- _Provided material_
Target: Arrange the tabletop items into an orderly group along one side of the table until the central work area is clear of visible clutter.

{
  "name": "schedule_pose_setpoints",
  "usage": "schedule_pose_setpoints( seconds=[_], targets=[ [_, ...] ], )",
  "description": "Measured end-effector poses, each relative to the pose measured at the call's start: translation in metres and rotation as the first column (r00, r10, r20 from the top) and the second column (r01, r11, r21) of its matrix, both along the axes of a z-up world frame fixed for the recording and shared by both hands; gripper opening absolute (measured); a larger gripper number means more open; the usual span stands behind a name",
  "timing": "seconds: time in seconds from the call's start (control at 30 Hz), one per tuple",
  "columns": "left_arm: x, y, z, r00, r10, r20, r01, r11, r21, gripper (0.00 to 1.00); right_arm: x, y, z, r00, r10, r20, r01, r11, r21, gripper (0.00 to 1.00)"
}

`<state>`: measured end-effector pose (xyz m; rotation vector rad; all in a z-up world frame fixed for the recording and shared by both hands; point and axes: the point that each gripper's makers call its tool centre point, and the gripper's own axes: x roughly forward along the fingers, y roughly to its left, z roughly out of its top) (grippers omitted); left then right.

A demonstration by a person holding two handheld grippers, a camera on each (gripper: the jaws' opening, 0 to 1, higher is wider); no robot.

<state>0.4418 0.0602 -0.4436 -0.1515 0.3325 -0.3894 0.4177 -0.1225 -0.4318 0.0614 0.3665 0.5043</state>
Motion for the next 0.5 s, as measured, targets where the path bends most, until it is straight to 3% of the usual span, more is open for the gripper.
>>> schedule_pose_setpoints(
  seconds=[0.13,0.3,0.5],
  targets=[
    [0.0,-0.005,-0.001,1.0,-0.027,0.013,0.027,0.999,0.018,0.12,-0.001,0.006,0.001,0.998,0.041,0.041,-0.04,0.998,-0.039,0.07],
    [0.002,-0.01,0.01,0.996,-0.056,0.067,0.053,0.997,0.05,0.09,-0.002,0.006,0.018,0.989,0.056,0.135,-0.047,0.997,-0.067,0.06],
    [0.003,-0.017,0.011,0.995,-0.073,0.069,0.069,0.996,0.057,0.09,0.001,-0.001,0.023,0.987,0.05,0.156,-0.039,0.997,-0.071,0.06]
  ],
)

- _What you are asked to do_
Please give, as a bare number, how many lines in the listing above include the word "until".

- _Task response_
2